Son autre nouveau pont, à l’origine du Pont de Passy, ​​maintenant appelé le Pont de Bir-Hakeim, transporte les piétons et la circulation sur un seul niveau, et une ligne de métro, soutenue par des pilules en fer. Il a également habilement combiné une structure fonctionnelle originale avec la sculpture et la décoration. y compris des groupes de sculptures où les arcs de fer ont rencontré les piles du pont,

La naissance de l’Art Déco
À la fin de la Belle Époque, vers 1910, un nouveau style voit le jour à Paris, l’Art Déco en grande partie en réaction à l’Art Nouveau.
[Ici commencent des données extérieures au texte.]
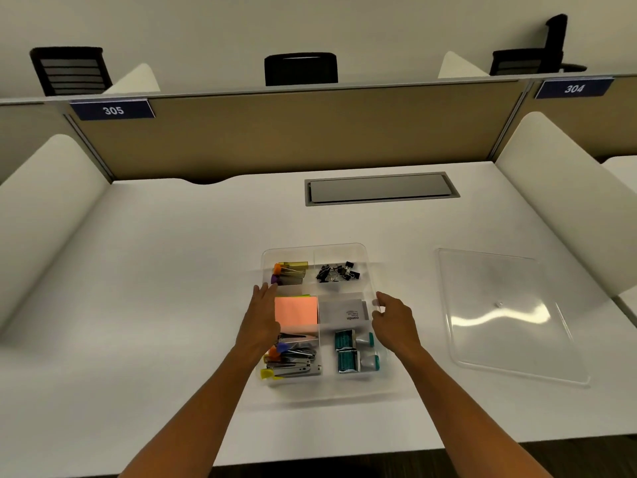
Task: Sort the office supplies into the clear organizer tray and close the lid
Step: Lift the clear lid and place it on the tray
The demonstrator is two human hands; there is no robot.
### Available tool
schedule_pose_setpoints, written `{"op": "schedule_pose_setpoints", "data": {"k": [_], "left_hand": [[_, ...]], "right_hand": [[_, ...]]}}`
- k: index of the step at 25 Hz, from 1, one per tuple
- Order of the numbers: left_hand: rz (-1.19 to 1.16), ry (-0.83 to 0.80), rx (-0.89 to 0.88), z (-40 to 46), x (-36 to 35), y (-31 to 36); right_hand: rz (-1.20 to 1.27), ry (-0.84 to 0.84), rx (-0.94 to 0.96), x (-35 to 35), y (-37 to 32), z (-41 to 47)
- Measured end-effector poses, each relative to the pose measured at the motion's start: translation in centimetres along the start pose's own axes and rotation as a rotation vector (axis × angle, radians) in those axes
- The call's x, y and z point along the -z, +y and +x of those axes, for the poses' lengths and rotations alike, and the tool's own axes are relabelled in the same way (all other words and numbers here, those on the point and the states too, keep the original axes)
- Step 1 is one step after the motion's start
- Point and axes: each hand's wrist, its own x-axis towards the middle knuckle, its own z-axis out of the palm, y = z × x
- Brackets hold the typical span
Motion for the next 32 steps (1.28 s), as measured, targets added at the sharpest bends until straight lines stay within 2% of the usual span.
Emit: {"op": "schedule_pose_setpoints", "data": {"k": [2, 6, 14, 22, 32], "left_hand": [[-0.018, 0.035, -0.019, 0.1, 0.2, 0.6], [-0.153, 0.054, -0.261, 0.0, -0.3, 2.8], [-0.235, -0.131, -0.535, -1.3, -2.4, 8.2], [-0.182, -0.274, -0.643, -2.9, -5.5, 11.2], [-0.134, -0.288, -0.678, -3.4, -10.0, 18.6]], "right_hand": [[0.025, -0.005, -0.003, -0.1, -0.1, -0.5], [0.091, 0.095, -0.015, -0.2, -0.7, -2.5], [0.112, 0.3, -0.031, 0.1, 0.3, -7.3], [-0.015, 0.423, -0.061, 2.3, 2.7, -9.6], [-0.045, 0.457, 0.015, 10.1, 7.6, -7.2]]}}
Les premiers grands architectes à utiliser ce style sont August Perret (1874-1954) et Henri Sauvage (1873-1932). Les principes fondamentaux de l’objet étaient la fonctionnalité, le classicisme et la cohérence architecturale. Les lignes courbes et les motifs végétaux de l’art nouveau cèdent la place à la ligne droite, simple et précise, et aux rectangles dans les rectangles. Le matériau de construction préféré était le béton armé. La décoration ne fait pas partie de la structure elle-même, comme dans l’Art nouveau; Il était attaché à la structure, souvent en bas-reliefs sculptés, comme au Théâtre des Champs-Élysées.